Please copy exactly the lines that run from the start of the entries to the line containing "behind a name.", inclusive.

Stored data
::::

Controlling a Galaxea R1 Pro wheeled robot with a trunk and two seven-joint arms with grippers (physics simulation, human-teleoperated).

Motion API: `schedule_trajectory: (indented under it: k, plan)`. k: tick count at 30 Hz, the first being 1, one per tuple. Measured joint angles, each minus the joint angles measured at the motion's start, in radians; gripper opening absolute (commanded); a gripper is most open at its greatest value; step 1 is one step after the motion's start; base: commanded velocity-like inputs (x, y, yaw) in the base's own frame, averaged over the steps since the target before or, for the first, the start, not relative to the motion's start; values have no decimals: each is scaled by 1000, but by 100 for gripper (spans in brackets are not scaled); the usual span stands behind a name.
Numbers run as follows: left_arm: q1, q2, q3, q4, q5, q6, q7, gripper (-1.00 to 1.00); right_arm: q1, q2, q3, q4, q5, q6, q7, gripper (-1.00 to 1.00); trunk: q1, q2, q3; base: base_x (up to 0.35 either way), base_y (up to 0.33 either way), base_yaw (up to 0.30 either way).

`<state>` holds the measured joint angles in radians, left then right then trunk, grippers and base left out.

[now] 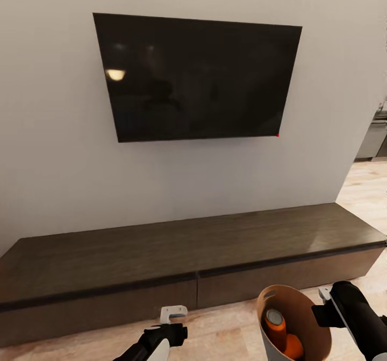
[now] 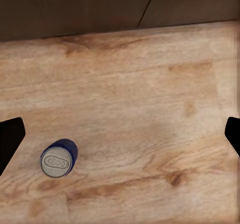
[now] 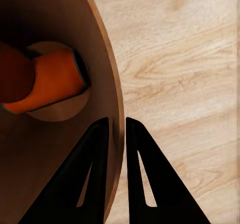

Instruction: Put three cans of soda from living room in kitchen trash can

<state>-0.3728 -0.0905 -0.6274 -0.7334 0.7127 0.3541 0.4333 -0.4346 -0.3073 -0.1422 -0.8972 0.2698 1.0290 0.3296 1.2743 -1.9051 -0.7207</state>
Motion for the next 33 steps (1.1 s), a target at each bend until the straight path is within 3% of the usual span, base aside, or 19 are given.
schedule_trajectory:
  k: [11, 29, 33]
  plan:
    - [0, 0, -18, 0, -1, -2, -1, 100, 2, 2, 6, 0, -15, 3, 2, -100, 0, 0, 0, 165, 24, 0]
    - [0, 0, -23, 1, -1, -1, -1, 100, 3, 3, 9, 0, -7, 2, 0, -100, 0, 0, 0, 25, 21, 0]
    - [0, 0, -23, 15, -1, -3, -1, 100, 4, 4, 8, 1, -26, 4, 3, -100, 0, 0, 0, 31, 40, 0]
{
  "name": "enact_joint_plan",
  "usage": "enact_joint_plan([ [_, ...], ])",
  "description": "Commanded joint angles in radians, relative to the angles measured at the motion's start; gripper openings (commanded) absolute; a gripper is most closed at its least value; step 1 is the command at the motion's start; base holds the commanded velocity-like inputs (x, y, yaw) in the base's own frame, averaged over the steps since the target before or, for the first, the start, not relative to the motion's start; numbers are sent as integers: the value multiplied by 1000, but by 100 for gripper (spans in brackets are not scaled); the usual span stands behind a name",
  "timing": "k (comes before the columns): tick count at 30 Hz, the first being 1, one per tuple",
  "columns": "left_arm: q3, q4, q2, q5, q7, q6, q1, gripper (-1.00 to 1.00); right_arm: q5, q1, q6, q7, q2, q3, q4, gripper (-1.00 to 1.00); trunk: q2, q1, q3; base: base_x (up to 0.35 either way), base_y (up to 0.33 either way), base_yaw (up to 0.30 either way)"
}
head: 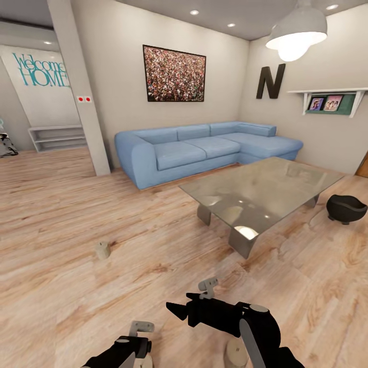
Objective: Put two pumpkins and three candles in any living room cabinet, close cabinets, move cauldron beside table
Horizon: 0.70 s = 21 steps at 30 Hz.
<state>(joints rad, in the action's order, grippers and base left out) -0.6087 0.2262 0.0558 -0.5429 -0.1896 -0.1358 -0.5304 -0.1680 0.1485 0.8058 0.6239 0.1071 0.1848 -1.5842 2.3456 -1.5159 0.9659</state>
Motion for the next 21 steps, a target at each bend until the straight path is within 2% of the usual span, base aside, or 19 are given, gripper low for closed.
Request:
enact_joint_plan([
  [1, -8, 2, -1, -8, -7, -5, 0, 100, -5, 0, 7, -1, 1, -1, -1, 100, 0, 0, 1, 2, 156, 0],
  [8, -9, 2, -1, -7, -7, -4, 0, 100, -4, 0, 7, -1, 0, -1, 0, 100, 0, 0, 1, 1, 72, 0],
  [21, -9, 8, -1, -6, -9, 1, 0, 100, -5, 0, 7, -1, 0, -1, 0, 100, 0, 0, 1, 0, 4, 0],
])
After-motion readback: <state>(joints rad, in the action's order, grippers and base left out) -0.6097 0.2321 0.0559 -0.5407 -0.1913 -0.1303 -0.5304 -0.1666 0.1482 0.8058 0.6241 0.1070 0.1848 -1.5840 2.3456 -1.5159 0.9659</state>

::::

### SOLUTION
Controlling a Galaxea R1 Pro wheeled robot with a trunk and two seven-joint arms with grippers (physics simulation, human-teleoperated).

Motion API: `schedule_trajectory: (indented under it: k, plan)`. k: tick count at 30 Hz, the first being 1, one per tuple. Measured joint angles, each minus the joint angles measured at the motion's start, in radians; gripper opening absolute (commanded); a gripper is most open at its greatest value; step 1 is one step after the motion's start; base: commanded velocity-like inputs (x, y, yaw) in the base's own frame, averaged over the steps since the target before or, for the first, the start, not relative to the motion's start; values have no decimals: each is scaled by 1000, but by 100 for gripper (spans in brackets are not scaled); the usual span stands behind a name.

No further output is needed for the exercise.